::: PROVIDED INFORMATION
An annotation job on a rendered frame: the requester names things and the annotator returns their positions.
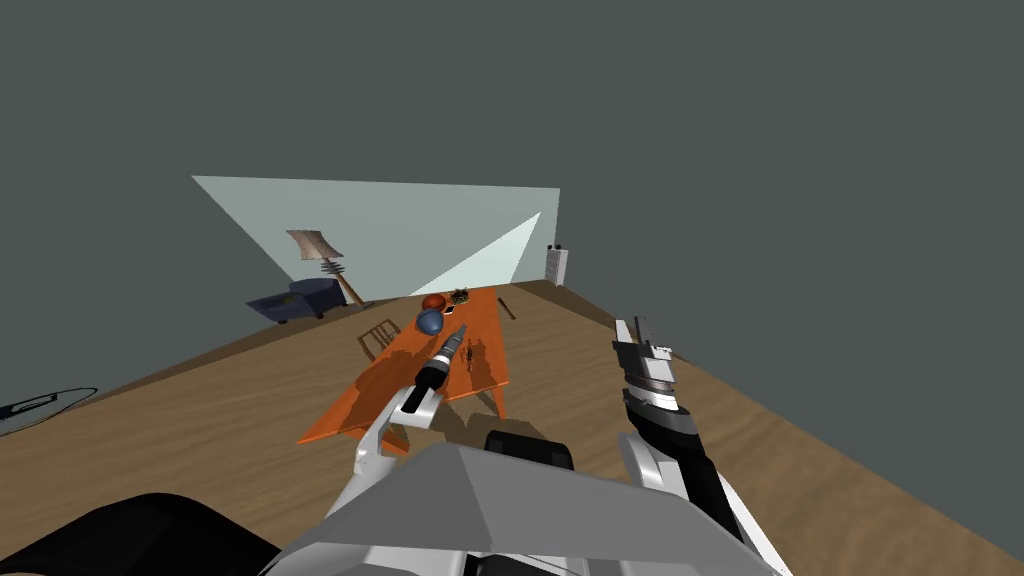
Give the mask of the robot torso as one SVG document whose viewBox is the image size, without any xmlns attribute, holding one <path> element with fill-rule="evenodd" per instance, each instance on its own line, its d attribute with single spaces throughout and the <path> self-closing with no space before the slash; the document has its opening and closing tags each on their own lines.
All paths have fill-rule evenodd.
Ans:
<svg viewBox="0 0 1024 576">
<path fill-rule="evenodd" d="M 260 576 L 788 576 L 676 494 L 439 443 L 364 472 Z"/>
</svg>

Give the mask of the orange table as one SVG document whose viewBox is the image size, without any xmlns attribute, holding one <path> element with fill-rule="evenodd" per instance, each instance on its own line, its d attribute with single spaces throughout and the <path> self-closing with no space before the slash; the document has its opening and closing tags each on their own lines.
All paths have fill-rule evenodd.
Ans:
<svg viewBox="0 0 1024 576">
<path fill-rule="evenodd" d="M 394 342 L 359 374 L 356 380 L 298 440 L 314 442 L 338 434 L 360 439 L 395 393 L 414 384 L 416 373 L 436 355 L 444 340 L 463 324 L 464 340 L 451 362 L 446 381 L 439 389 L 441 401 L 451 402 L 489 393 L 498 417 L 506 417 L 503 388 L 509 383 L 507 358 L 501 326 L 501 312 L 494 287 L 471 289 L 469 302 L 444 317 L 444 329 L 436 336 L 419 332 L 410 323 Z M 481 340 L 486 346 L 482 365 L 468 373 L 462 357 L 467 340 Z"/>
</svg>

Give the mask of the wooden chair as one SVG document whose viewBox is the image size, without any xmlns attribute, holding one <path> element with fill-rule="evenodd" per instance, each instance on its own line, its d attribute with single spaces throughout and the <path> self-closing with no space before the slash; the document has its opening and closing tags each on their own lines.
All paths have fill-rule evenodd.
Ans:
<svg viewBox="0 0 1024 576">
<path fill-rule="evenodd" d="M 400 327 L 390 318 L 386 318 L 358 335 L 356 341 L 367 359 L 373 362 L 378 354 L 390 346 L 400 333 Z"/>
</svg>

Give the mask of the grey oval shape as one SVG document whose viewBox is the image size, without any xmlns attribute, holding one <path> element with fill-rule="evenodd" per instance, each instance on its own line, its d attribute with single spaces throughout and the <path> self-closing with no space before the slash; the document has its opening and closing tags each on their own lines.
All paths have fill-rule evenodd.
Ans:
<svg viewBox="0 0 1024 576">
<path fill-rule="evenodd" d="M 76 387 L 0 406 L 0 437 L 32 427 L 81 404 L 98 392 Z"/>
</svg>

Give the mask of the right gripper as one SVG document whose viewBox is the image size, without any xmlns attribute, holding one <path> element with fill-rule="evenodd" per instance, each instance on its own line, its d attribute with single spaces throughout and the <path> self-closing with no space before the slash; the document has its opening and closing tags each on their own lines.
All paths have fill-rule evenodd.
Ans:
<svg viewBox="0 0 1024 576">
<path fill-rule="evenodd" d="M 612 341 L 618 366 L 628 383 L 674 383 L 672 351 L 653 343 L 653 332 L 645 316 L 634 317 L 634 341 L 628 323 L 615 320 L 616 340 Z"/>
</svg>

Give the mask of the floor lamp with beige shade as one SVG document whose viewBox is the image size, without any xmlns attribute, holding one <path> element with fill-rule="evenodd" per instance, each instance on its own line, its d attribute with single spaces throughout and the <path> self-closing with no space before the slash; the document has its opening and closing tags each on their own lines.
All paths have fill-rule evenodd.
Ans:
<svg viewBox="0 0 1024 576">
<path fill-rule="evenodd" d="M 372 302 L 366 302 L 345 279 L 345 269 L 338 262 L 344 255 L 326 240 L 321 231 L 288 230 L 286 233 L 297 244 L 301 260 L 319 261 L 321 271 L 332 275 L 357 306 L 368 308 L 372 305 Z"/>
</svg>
::::::
::: PROVIDED INFORMATION
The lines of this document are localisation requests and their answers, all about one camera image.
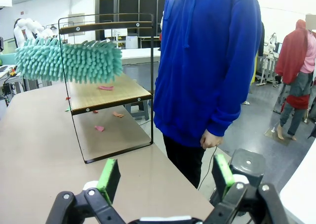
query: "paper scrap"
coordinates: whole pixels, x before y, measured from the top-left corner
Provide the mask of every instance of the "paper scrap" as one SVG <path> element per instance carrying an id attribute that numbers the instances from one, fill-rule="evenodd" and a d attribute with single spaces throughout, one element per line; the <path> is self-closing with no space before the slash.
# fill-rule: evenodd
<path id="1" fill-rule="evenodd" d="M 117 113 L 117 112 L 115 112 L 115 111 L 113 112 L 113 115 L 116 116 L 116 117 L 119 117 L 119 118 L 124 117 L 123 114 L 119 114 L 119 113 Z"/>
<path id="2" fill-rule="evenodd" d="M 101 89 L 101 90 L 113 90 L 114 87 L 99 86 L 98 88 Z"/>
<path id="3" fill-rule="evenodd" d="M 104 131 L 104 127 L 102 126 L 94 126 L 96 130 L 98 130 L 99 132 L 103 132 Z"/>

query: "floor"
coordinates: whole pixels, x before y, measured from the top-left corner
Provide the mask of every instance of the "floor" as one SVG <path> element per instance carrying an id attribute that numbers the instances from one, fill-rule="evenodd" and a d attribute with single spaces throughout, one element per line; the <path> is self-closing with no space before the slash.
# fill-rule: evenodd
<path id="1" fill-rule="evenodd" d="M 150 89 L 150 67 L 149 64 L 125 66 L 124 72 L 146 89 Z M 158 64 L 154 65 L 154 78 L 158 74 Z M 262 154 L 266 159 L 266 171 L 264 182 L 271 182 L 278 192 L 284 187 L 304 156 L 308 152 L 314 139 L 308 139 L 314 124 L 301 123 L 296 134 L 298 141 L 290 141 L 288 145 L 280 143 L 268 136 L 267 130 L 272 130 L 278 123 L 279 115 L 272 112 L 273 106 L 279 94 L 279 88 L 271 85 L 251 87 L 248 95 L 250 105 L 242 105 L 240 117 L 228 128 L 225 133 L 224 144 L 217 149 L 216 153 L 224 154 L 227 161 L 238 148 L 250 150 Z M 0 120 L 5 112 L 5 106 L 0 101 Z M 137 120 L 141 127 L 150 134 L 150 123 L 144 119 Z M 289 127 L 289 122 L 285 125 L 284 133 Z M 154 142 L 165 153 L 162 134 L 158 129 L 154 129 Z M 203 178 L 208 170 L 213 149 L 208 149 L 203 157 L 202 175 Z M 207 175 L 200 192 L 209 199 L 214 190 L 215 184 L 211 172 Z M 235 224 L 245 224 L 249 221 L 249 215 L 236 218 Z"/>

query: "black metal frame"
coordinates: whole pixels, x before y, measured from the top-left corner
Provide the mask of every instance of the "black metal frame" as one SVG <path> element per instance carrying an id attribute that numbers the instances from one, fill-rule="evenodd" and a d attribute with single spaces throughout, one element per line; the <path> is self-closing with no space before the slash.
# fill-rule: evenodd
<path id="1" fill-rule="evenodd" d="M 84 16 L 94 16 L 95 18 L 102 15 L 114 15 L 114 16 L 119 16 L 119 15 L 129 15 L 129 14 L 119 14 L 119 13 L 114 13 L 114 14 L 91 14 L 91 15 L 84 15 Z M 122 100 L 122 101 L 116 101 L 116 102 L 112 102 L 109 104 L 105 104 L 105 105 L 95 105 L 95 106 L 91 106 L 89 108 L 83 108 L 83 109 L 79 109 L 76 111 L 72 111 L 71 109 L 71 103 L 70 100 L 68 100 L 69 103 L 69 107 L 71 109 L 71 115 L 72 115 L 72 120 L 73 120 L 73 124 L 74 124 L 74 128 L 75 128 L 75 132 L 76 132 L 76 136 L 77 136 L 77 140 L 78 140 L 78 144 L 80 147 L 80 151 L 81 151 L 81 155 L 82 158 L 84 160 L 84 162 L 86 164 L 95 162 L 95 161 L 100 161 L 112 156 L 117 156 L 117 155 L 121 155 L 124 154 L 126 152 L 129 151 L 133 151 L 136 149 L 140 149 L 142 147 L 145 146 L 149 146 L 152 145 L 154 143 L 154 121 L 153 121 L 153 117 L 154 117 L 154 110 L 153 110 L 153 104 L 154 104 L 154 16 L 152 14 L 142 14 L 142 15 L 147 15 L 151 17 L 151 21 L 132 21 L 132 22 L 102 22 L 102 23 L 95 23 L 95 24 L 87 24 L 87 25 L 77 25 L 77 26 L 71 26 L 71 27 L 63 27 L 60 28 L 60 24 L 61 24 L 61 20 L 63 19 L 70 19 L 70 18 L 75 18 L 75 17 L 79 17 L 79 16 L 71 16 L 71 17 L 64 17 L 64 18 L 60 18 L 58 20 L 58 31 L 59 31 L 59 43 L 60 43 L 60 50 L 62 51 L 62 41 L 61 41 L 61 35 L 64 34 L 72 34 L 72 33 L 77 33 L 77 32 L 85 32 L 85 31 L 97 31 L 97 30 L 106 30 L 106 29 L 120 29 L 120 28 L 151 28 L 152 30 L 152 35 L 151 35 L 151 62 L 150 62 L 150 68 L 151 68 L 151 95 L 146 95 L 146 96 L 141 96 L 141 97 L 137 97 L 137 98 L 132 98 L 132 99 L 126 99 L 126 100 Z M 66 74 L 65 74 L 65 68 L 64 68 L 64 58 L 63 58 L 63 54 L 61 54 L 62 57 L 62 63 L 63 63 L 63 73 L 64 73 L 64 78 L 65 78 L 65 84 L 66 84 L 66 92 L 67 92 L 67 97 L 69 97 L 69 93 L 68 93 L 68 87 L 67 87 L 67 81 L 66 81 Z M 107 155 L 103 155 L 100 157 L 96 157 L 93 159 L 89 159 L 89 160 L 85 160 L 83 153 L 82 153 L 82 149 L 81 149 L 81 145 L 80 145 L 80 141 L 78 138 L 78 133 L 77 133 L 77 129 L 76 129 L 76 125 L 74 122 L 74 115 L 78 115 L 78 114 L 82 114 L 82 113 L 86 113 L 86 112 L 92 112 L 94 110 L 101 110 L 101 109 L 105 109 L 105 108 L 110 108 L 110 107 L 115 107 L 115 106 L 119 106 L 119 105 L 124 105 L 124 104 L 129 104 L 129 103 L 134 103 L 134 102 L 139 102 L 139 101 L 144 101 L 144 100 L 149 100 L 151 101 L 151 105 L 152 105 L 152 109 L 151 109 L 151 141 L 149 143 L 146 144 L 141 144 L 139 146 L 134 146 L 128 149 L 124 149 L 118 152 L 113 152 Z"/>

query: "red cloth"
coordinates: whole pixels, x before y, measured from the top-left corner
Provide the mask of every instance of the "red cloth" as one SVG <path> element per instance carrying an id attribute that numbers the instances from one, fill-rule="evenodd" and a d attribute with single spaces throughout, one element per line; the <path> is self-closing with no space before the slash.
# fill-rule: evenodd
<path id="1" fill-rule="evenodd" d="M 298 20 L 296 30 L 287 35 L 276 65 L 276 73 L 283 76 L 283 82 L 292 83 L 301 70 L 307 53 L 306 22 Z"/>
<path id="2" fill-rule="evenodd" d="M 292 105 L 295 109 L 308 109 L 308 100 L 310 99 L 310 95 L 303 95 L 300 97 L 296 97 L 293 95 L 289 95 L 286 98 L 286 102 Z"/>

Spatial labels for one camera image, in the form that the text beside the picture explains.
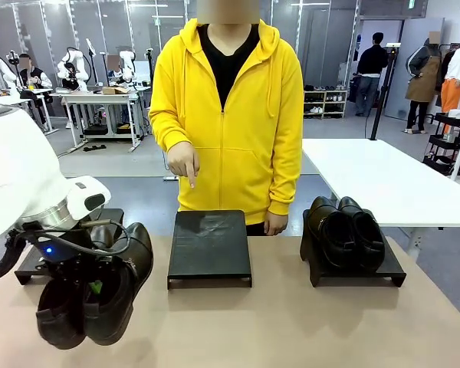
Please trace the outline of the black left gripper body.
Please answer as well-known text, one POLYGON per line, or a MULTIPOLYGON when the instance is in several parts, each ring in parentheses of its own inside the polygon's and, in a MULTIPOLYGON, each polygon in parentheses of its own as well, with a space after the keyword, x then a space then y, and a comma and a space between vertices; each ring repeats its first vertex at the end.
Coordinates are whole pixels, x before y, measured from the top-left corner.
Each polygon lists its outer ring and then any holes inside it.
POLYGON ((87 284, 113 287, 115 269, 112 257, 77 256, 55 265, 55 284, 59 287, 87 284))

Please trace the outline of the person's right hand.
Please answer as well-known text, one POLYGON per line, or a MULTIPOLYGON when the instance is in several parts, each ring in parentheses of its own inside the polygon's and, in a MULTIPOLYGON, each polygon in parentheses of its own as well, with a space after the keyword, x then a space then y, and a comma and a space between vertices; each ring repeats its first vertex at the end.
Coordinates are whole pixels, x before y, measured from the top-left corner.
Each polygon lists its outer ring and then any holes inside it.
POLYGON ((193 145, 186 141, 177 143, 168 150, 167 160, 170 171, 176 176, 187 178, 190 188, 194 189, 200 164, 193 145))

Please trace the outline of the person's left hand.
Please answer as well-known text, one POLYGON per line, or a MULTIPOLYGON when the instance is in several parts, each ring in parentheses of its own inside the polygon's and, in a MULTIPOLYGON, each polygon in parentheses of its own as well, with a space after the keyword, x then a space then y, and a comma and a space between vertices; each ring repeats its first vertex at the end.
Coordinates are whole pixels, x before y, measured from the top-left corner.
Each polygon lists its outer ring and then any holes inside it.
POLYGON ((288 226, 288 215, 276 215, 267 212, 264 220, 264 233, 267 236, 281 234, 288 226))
::::::
# REQUIRED WORK
Each line containing "hand" belongs in the answer; pick these out of the material and copy them.

# RESULT OF THIS TASK
Please trace the outline of the person's right hand.
Please trace the outline of the person's left hand.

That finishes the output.